Heute vor 25 Jahren sollte der Michelangelo-Virus Festplatten von Millionen PCs löschen. So hatten es zumindest zahlreiche IT-Experten vorhergesagt. In IT-Kreisen führte diese Prophezeiung zu einer apokalyptischen Stimmung; der 06. März 1992 wurde mit banger Anspannung erwartet. Die Auswirkungen waren in unseren Breitengraden jedoch weit weniger schwerwiegend als ausgangs angenommen. Dies war vornehmlich der prophylaktischen Initiative deutscher Universitäten zu verdanken. Diese versendeten im Vorfeld bereits zahlreiche Disketten mit Anti-Viren-Programmen, die viele vor dem Super-Gau bewahrten.

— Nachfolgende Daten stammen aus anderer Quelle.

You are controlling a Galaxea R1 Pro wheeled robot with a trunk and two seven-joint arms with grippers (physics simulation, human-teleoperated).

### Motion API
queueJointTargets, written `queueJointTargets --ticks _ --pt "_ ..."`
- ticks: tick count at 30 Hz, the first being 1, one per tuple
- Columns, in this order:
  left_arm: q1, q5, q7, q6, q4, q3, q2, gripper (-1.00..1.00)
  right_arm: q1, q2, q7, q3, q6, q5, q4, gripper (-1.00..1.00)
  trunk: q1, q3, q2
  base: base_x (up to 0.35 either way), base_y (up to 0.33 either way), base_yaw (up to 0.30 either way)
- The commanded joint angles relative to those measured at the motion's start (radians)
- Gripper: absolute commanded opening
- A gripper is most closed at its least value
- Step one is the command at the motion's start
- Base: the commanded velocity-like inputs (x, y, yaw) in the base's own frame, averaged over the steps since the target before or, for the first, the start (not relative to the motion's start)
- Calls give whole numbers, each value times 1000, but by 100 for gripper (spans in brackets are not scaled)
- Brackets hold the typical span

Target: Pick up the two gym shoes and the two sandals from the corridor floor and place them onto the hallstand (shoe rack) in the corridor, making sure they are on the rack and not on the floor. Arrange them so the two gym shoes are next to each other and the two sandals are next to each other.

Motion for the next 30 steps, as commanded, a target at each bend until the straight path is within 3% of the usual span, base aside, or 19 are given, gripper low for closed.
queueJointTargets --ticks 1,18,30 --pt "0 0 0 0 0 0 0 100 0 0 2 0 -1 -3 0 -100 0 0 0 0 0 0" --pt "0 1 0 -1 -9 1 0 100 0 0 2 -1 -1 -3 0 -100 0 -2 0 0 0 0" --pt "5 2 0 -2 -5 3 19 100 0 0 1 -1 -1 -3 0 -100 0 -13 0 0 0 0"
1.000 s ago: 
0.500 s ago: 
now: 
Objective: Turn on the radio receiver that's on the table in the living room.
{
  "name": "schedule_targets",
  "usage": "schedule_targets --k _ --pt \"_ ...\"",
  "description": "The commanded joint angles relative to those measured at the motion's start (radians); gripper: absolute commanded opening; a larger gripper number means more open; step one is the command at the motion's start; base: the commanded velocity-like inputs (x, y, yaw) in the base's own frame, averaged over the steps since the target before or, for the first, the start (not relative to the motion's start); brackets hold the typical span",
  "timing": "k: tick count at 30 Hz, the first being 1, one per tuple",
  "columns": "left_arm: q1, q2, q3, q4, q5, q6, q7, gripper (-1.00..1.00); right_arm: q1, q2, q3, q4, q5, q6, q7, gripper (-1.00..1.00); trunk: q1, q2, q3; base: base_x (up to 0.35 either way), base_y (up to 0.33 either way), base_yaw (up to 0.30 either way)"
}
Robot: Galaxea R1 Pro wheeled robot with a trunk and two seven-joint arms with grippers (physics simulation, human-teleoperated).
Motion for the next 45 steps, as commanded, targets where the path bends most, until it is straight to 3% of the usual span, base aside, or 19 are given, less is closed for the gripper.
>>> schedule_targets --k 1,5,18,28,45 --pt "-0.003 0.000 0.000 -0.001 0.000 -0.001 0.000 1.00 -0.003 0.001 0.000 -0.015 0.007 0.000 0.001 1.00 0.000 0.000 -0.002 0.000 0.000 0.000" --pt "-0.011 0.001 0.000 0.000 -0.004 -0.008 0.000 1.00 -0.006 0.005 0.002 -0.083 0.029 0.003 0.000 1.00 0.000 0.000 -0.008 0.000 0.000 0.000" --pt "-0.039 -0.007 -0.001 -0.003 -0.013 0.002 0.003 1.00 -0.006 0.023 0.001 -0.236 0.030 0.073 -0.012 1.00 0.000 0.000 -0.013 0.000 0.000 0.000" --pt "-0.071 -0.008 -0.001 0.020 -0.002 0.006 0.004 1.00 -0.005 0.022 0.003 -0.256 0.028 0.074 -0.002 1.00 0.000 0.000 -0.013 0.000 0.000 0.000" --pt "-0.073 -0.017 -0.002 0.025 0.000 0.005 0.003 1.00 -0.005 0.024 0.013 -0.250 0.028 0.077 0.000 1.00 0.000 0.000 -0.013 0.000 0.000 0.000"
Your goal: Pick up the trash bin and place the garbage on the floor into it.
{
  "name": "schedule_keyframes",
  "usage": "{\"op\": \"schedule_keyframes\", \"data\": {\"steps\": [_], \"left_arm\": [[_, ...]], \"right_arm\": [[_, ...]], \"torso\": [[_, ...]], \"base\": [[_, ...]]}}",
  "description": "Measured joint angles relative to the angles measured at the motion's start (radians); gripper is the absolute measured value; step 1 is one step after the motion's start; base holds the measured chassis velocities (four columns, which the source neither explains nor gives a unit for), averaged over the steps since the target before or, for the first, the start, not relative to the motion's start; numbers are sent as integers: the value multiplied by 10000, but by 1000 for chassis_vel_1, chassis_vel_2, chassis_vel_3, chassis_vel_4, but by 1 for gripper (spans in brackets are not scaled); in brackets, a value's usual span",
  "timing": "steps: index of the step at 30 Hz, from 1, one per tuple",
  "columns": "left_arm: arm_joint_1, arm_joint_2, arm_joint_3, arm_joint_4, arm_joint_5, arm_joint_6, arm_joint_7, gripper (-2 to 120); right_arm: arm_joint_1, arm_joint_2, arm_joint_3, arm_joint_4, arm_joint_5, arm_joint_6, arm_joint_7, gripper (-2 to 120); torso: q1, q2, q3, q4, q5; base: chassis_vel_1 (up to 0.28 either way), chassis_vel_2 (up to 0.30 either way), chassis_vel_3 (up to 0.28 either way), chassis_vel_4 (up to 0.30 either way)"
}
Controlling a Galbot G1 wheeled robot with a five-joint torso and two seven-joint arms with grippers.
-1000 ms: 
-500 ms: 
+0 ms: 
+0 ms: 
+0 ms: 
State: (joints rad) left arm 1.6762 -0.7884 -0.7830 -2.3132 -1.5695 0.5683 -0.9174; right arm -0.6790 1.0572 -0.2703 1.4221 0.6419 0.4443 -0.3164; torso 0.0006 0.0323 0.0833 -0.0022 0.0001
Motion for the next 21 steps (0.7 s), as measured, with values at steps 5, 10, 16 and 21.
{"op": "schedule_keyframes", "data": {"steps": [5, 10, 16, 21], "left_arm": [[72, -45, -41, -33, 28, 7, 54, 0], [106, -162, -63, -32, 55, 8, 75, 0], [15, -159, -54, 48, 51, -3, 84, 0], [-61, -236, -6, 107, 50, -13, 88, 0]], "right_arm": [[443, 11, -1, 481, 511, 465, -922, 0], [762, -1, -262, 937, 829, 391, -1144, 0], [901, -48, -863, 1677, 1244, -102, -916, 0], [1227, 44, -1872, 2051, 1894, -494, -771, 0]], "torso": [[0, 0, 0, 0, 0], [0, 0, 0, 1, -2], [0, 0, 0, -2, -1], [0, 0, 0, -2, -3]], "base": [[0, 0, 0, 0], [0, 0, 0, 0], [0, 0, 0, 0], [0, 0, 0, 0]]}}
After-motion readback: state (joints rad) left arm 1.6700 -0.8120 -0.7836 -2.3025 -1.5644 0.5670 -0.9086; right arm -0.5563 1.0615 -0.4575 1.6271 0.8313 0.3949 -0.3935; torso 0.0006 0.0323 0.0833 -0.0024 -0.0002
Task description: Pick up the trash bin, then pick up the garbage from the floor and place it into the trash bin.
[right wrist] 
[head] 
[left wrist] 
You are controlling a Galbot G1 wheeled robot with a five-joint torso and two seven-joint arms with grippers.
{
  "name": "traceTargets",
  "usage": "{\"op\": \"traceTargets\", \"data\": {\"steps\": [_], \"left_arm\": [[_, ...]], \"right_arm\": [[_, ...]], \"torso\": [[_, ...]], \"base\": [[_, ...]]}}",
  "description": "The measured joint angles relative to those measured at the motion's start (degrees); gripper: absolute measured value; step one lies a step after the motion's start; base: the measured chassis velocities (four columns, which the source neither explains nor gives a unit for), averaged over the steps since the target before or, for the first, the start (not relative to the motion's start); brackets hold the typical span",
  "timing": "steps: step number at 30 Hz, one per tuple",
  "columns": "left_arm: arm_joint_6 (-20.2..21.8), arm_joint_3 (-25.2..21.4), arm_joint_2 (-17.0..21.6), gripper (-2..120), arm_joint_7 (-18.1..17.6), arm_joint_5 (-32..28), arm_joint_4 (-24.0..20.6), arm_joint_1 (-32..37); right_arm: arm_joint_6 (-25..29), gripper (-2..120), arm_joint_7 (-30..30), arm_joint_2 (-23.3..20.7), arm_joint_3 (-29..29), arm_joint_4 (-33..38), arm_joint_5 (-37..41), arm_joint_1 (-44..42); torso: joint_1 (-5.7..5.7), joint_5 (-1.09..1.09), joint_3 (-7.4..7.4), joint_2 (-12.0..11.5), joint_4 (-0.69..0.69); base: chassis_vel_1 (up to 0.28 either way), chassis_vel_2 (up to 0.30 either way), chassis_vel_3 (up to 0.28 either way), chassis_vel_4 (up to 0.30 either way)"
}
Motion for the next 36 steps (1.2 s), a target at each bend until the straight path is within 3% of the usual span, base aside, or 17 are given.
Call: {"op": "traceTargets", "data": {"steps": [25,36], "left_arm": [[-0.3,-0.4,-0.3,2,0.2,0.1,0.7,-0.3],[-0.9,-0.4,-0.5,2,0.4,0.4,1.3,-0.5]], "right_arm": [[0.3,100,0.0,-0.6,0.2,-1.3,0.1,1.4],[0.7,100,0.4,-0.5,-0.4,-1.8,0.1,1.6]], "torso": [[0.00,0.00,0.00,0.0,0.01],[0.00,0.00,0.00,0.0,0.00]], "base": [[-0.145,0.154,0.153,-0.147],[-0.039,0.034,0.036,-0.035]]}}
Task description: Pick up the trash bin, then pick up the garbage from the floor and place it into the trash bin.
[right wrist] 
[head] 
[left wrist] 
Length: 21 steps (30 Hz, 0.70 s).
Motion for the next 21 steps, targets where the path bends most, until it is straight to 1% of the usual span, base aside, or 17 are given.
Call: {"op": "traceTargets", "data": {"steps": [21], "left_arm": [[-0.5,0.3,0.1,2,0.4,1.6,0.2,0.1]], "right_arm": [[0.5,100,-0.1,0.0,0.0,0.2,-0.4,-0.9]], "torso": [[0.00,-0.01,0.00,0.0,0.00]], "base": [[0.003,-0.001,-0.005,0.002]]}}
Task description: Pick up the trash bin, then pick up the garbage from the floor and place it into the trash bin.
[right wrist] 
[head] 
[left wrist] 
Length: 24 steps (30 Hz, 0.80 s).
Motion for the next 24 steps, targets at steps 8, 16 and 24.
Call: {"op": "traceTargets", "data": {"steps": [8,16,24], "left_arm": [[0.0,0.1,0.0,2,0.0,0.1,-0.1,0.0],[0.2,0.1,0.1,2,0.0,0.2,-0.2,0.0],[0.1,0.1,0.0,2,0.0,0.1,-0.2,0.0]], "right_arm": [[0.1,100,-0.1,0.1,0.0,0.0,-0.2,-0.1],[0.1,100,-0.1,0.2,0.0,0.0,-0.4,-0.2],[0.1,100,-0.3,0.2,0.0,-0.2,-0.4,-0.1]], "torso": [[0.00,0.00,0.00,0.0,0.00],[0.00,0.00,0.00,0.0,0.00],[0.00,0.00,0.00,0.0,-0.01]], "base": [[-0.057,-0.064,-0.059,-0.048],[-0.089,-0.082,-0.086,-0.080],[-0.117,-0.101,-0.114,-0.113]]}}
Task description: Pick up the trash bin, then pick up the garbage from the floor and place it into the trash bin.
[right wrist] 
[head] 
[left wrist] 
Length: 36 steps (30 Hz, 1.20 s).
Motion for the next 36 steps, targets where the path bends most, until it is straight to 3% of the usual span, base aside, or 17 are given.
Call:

Kunst mit Hang zur Bösartigkeit
Was den Stoned-Virus von anderen Viren unterschied und ihm zugleich seinen „Künstler“-Namen einbrachte, war die Tatsache, dass er nur einmal im Jahr aktiv wurde; zufällig an dem Tag, an dem der italienische Maler Michelangelo di Lodovico Buonarroti Simoni 1475 im malerischen Florenz das Licht der Welt erblickte. Entdeckt wurde die Malware im Februar 1991 in Übersee. Der australische Ingenieur, Programmierer und Dozent Roger Riordan stolperte über den Schädling, da dieser die Computer seiner Studenten am Chisholm Institute of Technology befallen hatte. Riordan schrieb daraufhin das Antiviren-Programm Vet und vertrieb es als Shareware über seine parallel laufende Softwarefirma Cybec. Dem unbekannten Erschaffer des Stoned-Virus war es gelungen, den Schadcode auf taiwanische Kopierwerke für Disketten einzuschleusen. Dies hatte zur Folge, dass sich viele User den Virus direkt über die Treiberdisketten verschiedener Hardware-Hersteller einfingen. Auch Intels Disketten waren befallen, und durch sie viele tausende Festplatten infiziert. Die Nachfrage nach Vet stieg enorm an und die australische Firma wuchs nahezu exponentiell, bis Riordan sie 1999 an Computer Associates veräußerte. Die Erlöse wurden in eine gemeinnützige Foundation überführt und kommen bis heute Studenten zugute.
Michelangelos Folgen
In den Massenmedien wurde der Computervirus Michelangelo ebenfalls thematisiert; als Erster. Wenn auch die Vorstellung davon, wie der Ausbruch eines Computervirus’ aussehe, ein wenig an der Realität vorbeischrammte. Die Tagesschau plante Livebilder aus dem Bundesamt für Sicherheit in der Informationstechnik (BSI) zu übertragen. Man hoffte offensichtlich auf Szenen einer computergesteuerten, unkontrollierten Zerstörung - besser noch: einer Detonation. Das Endzeitszenario stellte sich nicht ein. Aber plötzlich diskutierte die Öffentlichkeit über Datensicherheit; auch im Nachgang. Das Bewusstsein für informationstechnische Gefahren war geschärft. Und das ist gut so.